◆ Exercise aim ◆
Restrict the output to the lines below starting at the one that contains "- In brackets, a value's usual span" and ending at the one that contains "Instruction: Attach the", and restate them word for word, both ends included.
━━━ Information shown
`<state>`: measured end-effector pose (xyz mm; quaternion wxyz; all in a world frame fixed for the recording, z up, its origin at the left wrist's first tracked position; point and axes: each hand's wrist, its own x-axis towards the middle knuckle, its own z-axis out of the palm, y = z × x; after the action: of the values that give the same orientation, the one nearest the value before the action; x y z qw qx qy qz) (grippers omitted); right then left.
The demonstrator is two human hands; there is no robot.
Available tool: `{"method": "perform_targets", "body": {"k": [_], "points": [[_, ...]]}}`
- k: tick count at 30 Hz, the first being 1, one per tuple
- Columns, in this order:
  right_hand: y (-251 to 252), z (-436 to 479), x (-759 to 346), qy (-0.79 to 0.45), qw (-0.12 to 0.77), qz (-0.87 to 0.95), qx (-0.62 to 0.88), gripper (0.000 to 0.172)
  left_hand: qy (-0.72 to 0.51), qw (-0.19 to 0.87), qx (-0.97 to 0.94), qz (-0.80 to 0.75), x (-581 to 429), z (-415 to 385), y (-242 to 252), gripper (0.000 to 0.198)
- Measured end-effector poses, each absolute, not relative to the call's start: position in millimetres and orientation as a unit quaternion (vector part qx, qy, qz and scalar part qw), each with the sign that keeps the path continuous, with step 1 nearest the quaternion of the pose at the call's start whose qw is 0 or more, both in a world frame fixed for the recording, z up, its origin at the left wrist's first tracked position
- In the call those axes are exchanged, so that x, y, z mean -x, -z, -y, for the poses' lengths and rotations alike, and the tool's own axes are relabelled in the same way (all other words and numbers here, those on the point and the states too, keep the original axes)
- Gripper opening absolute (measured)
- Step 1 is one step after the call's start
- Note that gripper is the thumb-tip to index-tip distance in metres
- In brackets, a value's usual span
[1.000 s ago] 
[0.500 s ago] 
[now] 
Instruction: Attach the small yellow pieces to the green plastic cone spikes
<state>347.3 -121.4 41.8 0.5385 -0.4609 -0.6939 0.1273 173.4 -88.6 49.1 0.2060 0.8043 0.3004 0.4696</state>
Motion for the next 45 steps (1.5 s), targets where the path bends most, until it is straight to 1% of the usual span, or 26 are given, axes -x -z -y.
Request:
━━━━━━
◆ Answer to this exercise ◆
- In brackets, a value's usual span
[1.000 s ago] 
[0.500 s ago] 
[now] 
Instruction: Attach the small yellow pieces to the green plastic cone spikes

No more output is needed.